Verlichting en zicht
Dit kan worden ingesteld in de app
Instellingen > Voertuig van het
touchscreen.
Wanneer er sneeuw of ijs op de achterruit
ligt of als er een fietsendrager op de
trekhaak is gemonteerd, schakel dan de
automatische werking van de achterruitenwisser
uit via de app Instellingen > Voertuig van het
touchscreen.
Ruitensproeier achter
► Draai de ring zo ver mogelijk en houd de ring in
deze stand.
De ruitensproeier en ruitenwisser werken zolang aan
de ring wordt gedraaid.
Na het sproeien wordt er nog een laatste
wisbeweging gemaakt.
Er is een extra sproeier boven de kentekenplaat
geplaatst om de achteruitrijcamera te reinigen
(afhankelijk van de uitvoering).
Met de achteruitversnelling ingeschakeld,
wordt de achteruitrijcamera gereinigd door
op deze knop in het rechtermenu van het
touchscreen te klikken.
Intervalstand ruitenwissers
voorruit
In de intervalstand kan de bestuurder
wisserfrequentie aanpassen door de ring in een van
de 5 beschikbare standen te zetten.
80
De eerste (bovenste) stand is het langste interval
tussen 2 wisserbewegingen, voor gebruik bij lichte
regen.
De laatste (onderste) stand is het kortste interval
tussen 2 wisserbewegingen, voor gebruik bij zware
regen.
Wanneer de ring van een hogere stand naar
een lagere stand wordt gedraaid, bewegen de
ruitenwissers ter bevestiging.
Als het contact langer dan 1 minuut is
afgezet met de ruitenwisserschakelaar in
stand INT, 1 of 2, en het contact weer wordt
aangezet:
– het systeem werkt zodra de rijsnelheid hoger
dan 10 km/h wordt en de buitentemperatuur lager
dan +3 °C is.
– het systeem werkt meteen als de
buitentemperatuur hoger dan +3 °C is.
Automatische ruitenwissers
voorruit
In de stand AUTO werken de ruitenwissers van
de voorruit automatisch en worden ze aangepast
aan de regenval, op basis van de ingestelde
gevoeligheid van de sensor.
De regendetectiefunctie gebruikt een regen- /
zonnesensor middenboven op de voorruit, achter de
achteruitkijkspiegel.
Onder bepaalde weersomstandigheden
(bijvoorbeeld bij mist, ijs, sneeuw of
projecties op zoute wegen) moet de bestuurder
mogelijk overschakelen op handmatige
bediening.
Inschakelen / uitschakelen
Inschakelen:
► Zet de ruitenwisserschakelaar in de stand AUTO.

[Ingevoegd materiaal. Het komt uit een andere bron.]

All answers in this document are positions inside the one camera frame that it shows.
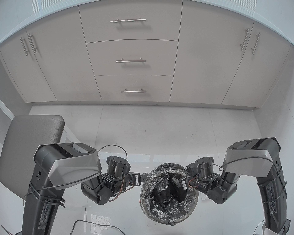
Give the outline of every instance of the top drawer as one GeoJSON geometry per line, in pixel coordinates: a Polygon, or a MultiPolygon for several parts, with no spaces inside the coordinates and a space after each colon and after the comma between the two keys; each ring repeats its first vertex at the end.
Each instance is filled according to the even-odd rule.
{"type": "Polygon", "coordinates": [[[79,6],[85,40],[179,39],[182,0],[103,0],[79,6]],[[128,19],[146,19],[110,23],[128,19]]]}

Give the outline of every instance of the countertop edge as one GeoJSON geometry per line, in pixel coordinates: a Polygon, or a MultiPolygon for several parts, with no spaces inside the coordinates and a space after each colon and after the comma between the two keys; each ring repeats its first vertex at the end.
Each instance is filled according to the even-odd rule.
{"type": "MultiPolygon", "coordinates": [[[[5,41],[7,38],[9,38],[11,35],[13,35],[14,33],[16,33],[17,31],[21,30],[22,28],[28,26],[29,24],[43,18],[43,17],[46,17],[48,15],[51,15],[55,12],[58,12],[58,11],[62,11],[64,9],[67,9],[67,8],[70,8],[70,7],[74,7],[74,6],[78,6],[78,5],[81,5],[81,4],[85,4],[85,3],[89,3],[89,2],[94,2],[94,1],[101,1],[101,0],[86,0],[86,1],[78,1],[77,3],[74,3],[74,4],[71,4],[71,5],[68,5],[66,7],[61,7],[55,11],[52,11],[48,14],[45,14],[45,15],[42,15],[38,18],[35,18],[34,15],[31,15],[29,16],[28,18],[26,18],[24,21],[22,21],[21,23],[19,23],[17,26],[15,26],[9,33],[7,33],[1,40],[0,40],[0,43],[2,43],[3,41],[5,41]]],[[[275,31],[276,33],[278,33],[279,35],[281,35],[282,37],[284,37],[285,39],[287,39],[291,44],[294,45],[294,41],[292,41],[287,35],[285,35],[278,27],[276,27],[274,24],[272,24],[270,21],[268,21],[267,19],[265,19],[263,16],[261,16],[260,14],[258,13],[254,13],[254,16],[251,16],[249,14],[246,14],[242,11],[238,11],[237,9],[233,9],[229,6],[225,6],[225,5],[221,5],[221,4],[217,4],[217,3],[213,3],[213,2],[209,2],[209,1],[206,1],[206,0],[190,0],[190,1],[197,1],[197,2],[202,2],[202,3],[206,3],[206,4],[209,4],[209,5],[213,5],[213,6],[218,6],[218,7],[221,7],[221,8],[224,8],[224,9],[227,9],[227,10],[230,10],[230,11],[233,11],[233,12],[236,12],[238,14],[241,14],[243,16],[246,16],[252,20],[255,20],[257,22],[259,22],[260,24],[263,24],[265,25],[266,27],[270,28],[271,30],[275,31]]]]}

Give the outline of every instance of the trash bag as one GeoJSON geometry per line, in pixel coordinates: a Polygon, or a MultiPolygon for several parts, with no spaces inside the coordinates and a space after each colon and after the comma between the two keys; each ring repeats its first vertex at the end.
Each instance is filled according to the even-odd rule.
{"type": "Polygon", "coordinates": [[[176,225],[188,218],[198,201],[198,191],[187,188],[185,196],[177,194],[171,179],[188,176],[181,165],[164,163],[152,170],[142,185],[140,206],[144,214],[159,223],[176,225]]]}

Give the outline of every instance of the gray cushion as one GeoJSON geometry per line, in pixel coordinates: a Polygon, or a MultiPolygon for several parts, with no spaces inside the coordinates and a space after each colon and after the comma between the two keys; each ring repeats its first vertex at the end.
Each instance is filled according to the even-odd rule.
{"type": "Polygon", "coordinates": [[[39,145],[59,143],[64,128],[62,116],[16,116],[7,131],[0,157],[0,181],[23,198],[29,189],[39,145]]]}

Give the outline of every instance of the barcode label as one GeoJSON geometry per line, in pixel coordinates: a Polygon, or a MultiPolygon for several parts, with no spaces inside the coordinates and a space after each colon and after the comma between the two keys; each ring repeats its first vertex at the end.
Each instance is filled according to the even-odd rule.
{"type": "Polygon", "coordinates": [[[135,178],[136,178],[136,185],[139,185],[139,176],[137,174],[135,175],[135,178]]]}
{"type": "Polygon", "coordinates": [[[184,180],[182,180],[182,185],[183,185],[184,190],[186,190],[187,189],[187,186],[186,186],[186,183],[185,183],[184,180]]]}

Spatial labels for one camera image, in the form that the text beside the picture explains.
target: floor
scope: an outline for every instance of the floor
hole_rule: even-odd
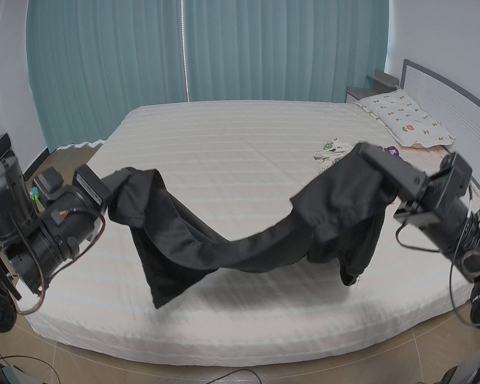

► Draai de ring om de gevoeligheid van de sensor
aan te passen.
Een wissercyclus bevestigt samen met een melding
dat het verzoek wordt verwerkt.
► Voor uitschakelen zet u de
ruitenwisserschakelaar in een andere stand dan
stand 0.
De gevoeligheid aanpassen
De eerste stand (boven) is de laagste gevoeligheid
van de sensor.
De laatste stand (onder) is de hoogste gevoeligheid
van de sensor.
Hoe hoger de gevoeligheid, hoe sneller het systeem
reageert en de wisserfrequentie verhoogt.